Les flux financiers des É.-U. au tiers monde atteignent un niveau record

Ces flux comprennent l'APD et les capitaux et les dons privés.

 

Washington - Les flux financiers des États-Unis au monde en développement - comprenant l'aide publique au développement (APD) et les capitaux et dons privés - ont atteint le montant record de 104,4 milliards de dollars au cours de l'année civile 2005, selon de nouvelles données publiées par les autorités financières du gouvernement américain.

Rendus publics à la mi-octobre au terme d'une étude exhaustive de six mois, ces derniers chiffres montrent également que l'aide publique au développement (APD) des États-Unis, comprenant les dons et prêts non militaires, s'est montée à 27,6 milliards de dollars, montant record en progression de 7,9 milliards de dollars par rapport à 2004.

Les principaux bénéficiaires de ces apports ont été, en 2005 : l'Irak (10,8 milliards de dollars), l'Afghanistan (1,3 milliard), le Soudan (771 millions), l'Éthiopie (625 millions), l'Égypte (397 millions), le Pakistan (362 millions), la Jordanie (354 millions), la Colombie (334 millions), l'Ouganda (242 millions) et la Serbie-Monténégro (181 millions).

L'aide des États-Unis a représenté plus du quart de l'APD octroyée par les 30 États membres de l'Organisation de coopération et de développement économiques (OCDE), le groupe de pays industriels qui fournit le gros de l'aide extérieure mondiale.

Certains spécialistes du développement ont reproché à l'aide publique américaine d'être inférieure, en tant que pourcentage du revenu national brut (RNB), à celle de nombre d'autres États membres de l'OCDE. Pourtant, le ratio APD-RNB pour les États-Unis, de 0,17 % en 1997, est passé à 0,22 % en 2005, son plus haut niveau depuis 20 ans. D'autres spécialistes font valoir que l'APD n'est pas le meilleur baromètre de l'aide à l'étranger : si on ajoute à l'APD les investissements directs étrangers, l'aide des organisations non gouvernementales (ONG), les dons caritatifs privés et les envois d'argent des immigrés travaillant aux États-Unis à leur famille dans leur pays d'origine, l'aide globale des États-Unis est, selon eux, très supérieure à celle fournie par les autres pays.

Les investissements directs étrangers des États-Unis vers le monde en développement ont atteint 69,2 milliards de dollars en 2005, l'achat de valeurs étrangères ayant dépassé les ventes de 39,8 milliards de dollars et les nouveaux prêts bancaires à long terme ayant été supérieurs de 22,8 milliards de dollars au remboursement du principal au titre des prêts existants. Une grande partie des flux de capitaux privés est allée aux pays en développement des Amériques et d'Asie.

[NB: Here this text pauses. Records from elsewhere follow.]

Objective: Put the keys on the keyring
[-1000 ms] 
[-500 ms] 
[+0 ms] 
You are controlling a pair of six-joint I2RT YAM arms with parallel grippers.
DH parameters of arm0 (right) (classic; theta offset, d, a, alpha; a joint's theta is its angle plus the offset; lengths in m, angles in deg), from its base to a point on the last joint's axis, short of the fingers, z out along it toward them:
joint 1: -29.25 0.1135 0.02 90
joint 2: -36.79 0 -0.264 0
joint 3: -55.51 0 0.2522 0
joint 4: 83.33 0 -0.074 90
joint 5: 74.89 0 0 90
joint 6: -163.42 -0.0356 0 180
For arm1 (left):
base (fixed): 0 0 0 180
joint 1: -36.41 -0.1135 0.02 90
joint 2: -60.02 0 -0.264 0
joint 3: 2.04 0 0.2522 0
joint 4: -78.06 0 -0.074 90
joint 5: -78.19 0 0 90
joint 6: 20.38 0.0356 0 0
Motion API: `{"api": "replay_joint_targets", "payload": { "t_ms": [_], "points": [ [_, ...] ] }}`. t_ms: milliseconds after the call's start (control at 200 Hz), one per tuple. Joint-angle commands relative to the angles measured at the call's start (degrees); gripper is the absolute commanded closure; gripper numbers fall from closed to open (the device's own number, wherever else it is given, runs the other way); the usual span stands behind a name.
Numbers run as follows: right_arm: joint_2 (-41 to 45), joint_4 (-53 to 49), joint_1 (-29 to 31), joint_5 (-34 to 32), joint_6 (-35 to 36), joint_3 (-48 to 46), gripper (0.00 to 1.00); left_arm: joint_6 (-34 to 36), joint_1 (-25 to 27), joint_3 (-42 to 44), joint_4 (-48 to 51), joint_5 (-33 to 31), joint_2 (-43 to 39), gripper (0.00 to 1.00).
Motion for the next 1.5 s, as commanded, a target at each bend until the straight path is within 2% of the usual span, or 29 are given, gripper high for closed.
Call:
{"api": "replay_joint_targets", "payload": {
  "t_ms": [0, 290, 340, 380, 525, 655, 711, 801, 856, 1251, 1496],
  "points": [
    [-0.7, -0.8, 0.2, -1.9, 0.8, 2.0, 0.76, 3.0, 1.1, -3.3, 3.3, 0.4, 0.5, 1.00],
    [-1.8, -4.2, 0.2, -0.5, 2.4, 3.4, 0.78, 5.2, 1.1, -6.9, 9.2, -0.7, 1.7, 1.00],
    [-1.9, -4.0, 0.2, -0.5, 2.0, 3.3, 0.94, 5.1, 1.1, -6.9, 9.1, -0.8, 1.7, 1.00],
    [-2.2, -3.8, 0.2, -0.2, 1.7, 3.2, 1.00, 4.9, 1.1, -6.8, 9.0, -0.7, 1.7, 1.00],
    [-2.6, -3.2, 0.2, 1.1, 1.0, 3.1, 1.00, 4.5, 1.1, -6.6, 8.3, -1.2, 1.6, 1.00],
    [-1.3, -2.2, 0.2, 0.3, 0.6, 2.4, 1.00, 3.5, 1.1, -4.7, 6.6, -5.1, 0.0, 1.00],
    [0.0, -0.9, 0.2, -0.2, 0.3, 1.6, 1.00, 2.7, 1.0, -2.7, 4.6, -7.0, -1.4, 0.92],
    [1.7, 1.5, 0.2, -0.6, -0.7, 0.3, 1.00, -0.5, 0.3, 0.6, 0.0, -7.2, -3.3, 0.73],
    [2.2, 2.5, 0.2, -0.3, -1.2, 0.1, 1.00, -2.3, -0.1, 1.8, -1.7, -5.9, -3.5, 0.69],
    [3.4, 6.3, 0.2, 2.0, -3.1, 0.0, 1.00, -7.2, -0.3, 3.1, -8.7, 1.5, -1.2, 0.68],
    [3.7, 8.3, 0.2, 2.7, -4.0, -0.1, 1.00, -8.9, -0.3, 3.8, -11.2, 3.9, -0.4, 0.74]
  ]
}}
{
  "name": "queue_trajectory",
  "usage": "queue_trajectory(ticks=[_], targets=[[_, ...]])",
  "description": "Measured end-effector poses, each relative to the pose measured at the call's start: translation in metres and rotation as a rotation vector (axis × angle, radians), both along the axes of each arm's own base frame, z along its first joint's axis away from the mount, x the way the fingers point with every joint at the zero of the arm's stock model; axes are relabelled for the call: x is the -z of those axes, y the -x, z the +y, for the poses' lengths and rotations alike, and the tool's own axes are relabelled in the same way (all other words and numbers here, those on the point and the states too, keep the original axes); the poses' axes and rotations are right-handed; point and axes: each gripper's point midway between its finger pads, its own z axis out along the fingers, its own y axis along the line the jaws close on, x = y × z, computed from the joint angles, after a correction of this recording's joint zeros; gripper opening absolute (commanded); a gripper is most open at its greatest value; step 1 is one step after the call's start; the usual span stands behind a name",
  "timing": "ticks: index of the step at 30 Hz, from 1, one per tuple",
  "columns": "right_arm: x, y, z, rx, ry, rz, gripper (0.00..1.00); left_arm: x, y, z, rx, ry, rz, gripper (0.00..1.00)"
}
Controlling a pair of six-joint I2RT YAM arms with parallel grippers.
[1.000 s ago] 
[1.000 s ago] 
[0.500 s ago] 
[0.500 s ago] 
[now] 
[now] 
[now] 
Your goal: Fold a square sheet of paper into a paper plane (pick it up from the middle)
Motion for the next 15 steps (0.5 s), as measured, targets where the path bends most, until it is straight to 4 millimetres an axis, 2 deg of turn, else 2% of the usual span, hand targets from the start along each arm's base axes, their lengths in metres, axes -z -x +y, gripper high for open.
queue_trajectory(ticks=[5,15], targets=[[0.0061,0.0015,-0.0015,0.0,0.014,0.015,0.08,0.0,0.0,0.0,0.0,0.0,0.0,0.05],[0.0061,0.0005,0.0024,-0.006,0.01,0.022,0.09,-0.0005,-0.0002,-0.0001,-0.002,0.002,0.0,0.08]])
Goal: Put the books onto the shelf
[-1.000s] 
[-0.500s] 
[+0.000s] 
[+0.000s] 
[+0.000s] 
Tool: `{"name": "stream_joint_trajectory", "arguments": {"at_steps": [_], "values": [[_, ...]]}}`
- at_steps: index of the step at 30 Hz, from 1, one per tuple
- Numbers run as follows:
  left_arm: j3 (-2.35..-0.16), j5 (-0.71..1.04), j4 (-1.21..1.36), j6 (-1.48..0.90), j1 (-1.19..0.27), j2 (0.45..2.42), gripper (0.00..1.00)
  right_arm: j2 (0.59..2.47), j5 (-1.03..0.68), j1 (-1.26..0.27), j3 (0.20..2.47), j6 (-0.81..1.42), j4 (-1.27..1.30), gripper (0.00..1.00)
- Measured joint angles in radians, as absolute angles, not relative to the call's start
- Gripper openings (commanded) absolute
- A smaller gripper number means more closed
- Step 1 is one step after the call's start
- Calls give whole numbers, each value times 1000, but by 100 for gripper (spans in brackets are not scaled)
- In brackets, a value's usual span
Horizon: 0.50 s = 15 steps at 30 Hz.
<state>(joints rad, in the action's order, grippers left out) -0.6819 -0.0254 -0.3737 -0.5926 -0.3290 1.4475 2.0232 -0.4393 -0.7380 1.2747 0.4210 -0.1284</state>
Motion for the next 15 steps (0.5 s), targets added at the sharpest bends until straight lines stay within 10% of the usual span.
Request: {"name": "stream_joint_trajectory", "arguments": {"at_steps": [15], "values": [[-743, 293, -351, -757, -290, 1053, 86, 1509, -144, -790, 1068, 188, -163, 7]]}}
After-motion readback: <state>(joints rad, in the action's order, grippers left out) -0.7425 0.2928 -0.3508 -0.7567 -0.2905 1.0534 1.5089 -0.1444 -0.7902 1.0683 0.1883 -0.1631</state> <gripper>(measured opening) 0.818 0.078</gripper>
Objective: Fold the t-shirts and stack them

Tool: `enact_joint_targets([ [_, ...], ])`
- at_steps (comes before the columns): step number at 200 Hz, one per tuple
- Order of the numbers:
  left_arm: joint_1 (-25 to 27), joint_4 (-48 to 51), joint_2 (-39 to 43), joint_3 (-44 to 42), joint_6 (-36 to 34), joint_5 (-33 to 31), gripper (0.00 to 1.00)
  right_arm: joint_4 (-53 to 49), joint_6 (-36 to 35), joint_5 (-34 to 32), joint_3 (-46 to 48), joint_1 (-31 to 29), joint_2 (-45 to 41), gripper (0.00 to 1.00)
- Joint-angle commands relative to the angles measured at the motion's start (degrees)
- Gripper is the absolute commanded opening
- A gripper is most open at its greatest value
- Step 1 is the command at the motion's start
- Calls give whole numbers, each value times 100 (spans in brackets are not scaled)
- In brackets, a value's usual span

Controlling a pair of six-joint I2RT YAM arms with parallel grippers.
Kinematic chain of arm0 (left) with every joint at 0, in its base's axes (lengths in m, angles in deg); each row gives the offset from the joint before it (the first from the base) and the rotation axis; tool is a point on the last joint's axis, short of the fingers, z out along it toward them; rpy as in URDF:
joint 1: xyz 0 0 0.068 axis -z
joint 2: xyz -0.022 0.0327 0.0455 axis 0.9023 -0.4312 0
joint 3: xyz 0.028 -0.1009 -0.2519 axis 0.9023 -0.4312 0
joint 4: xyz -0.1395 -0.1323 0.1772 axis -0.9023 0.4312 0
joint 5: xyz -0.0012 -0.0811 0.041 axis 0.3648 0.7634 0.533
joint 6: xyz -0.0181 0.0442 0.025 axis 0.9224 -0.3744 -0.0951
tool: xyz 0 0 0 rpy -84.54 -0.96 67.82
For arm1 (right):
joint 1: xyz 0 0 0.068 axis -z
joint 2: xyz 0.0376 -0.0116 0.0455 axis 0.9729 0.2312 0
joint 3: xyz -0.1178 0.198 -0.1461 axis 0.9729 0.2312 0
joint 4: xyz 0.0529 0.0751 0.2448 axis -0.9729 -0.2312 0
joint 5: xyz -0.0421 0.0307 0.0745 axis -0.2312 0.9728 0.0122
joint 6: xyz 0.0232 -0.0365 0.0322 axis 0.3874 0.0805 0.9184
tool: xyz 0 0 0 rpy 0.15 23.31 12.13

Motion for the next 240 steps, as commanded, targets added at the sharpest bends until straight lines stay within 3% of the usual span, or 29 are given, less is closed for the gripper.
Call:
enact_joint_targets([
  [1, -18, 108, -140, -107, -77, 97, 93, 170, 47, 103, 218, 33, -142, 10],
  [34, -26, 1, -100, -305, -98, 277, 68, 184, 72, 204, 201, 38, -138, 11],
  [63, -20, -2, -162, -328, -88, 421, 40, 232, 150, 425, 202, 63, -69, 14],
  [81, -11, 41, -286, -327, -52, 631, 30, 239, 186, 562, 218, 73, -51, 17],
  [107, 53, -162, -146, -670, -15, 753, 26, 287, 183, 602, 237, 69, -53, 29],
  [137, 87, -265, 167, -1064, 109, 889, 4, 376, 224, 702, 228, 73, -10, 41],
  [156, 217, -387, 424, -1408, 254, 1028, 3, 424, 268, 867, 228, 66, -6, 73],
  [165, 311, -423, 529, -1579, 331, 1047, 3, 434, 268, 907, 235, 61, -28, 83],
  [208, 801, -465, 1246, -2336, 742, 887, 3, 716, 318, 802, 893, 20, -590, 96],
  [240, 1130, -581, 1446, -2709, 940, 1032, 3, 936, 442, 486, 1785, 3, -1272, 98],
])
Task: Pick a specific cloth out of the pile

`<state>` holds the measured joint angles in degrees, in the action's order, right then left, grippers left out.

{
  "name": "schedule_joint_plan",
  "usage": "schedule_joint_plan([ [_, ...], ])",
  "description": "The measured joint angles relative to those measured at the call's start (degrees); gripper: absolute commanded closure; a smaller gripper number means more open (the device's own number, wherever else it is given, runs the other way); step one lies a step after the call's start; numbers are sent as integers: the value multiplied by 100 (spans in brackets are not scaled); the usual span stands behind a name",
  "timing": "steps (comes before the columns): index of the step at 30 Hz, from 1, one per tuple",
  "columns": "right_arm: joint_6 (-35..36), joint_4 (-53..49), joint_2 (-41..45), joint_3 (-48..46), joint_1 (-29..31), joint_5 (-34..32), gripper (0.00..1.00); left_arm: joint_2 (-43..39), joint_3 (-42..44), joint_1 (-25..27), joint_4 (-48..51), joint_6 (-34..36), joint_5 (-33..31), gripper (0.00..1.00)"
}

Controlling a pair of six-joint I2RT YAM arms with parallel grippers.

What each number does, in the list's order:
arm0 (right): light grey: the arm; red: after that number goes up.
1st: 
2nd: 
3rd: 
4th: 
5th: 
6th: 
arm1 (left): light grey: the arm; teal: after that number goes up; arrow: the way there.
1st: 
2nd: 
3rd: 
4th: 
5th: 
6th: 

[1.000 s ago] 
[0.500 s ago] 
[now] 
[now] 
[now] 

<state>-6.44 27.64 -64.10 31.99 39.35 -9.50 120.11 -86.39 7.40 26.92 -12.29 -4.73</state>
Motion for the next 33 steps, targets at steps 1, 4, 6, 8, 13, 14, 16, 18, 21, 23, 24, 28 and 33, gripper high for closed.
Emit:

Les derniers chiffres du gouvernement révèlent également que les dons privés en provenance de sources diverses aux États-Unis : ONG, fondations, associations confessionnelles, établissements d'enseignement supérieur, etc., ont totalisé 8,6 milliards de dollars durant l'année civile 2005, soit 1,8 milliard de plus qu'en 2004. C'était pour ce poste la dixième année consécutive de progression.

Selon une étude réalisée par l'Institut Hudson, organisation privée de recherche, même en incluant les 47 milliards de dollars que totalisent les envois d'argent par les immigrés travaillant aux États-Unis à leur famille dans leur pays d'origine, l'APD ne représentait en 2004 que 20 % environ du volume total des flux financiers des États-Unis au tiers monde.

Ces envois non compris, l'APD, les flux de capitaux privés et les dons privés des États-Unis en 2005 ont représenté au total 0,84 % du RNB, soit son plus haut niveau depuis 1997.